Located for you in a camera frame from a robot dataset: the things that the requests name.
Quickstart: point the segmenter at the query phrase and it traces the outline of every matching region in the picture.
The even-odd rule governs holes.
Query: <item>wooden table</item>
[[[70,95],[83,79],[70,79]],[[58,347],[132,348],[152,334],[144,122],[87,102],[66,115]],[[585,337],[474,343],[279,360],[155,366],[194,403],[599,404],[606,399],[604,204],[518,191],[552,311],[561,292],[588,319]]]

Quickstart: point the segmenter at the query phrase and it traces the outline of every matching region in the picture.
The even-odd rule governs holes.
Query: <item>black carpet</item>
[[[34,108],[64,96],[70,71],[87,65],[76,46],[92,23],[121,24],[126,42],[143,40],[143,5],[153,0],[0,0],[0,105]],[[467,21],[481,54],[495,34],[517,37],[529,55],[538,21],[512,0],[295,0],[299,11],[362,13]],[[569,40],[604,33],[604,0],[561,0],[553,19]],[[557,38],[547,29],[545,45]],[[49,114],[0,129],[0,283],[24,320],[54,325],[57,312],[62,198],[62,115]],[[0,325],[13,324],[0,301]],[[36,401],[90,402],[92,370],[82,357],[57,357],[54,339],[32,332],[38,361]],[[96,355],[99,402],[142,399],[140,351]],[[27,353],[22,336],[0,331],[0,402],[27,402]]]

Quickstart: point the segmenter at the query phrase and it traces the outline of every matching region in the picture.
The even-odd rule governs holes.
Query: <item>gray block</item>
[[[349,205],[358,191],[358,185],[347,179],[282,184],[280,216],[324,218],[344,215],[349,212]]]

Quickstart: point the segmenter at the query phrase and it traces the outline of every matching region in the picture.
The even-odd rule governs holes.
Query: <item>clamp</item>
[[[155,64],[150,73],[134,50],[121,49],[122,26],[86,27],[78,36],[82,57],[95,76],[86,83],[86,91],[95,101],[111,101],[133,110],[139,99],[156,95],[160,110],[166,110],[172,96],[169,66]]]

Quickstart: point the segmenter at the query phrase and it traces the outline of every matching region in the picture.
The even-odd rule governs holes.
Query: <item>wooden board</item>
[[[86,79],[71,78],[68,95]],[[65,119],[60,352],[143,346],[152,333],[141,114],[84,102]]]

Description of the task: Each line of the data has to be written out exactly as it appears.

Response box:
Located for you in a camera frame from a robot dataset: the things that the requests name.
Quickstart: point the segmenter at the query phrase and it traces the outline of every matching region in the picture.
The even-odd rule governs holes.
Query: <item>wooden table</item>
[[[70,95],[83,79],[70,79]],[[58,347],[132,348],[152,334],[144,122],[87,102],[66,115]],[[585,337],[474,343],[279,360],[155,366],[194,403],[599,404],[606,399],[604,204],[518,191],[552,311],[561,292],[588,319]]]

Quickstart: point the segmenter at the query phrase and it traces the outline of every matching region in the picture.
The even-odd rule governs holes.
Query: <item>black carpet</item>
[[[34,108],[64,96],[70,71],[87,65],[76,46],[92,23],[121,24],[126,42],[143,40],[143,5],[153,0],[0,0],[0,105]],[[467,21],[481,54],[495,34],[517,37],[529,55],[538,21],[512,0],[295,0],[299,11],[362,13]],[[569,40],[604,33],[604,0],[561,0],[553,19]],[[557,38],[547,29],[545,45]],[[49,114],[0,129],[0,283],[24,320],[54,325],[57,312],[62,198],[62,115]],[[0,325],[13,324],[0,301]],[[36,401],[90,402],[92,370],[82,357],[57,357],[54,339],[32,332],[38,361]],[[96,355],[99,402],[142,399],[140,351]],[[27,353],[22,336],[0,331],[0,402],[27,402]]]

Quickstart: point the segmenter at the query phrase and it traces the outline of every matching region in the picture.
The even-odd rule governs holes.
Query: <item>gray block</item>
[[[349,205],[358,191],[358,185],[347,179],[282,184],[280,216],[324,218],[344,215],[349,212]]]

Quickstart: point the segmenter at the query phrase and it traces the outline of every matching region in the picture.
The even-odd rule governs holes.
Query: <item>clamp</item>
[[[155,64],[150,73],[134,50],[121,49],[122,26],[86,27],[78,36],[82,57],[95,76],[86,83],[86,91],[95,101],[111,101],[133,110],[139,99],[156,95],[160,110],[166,110],[172,96],[169,66]]]

Quickstart: point the segmenter at the query phrase and it traces the outline of every matching region in the picture.
The even-odd rule governs holes.
Query: <item>wooden board</item>
[[[86,79],[71,78],[68,95]],[[65,119],[60,352],[143,346],[152,333],[141,114],[84,102]]]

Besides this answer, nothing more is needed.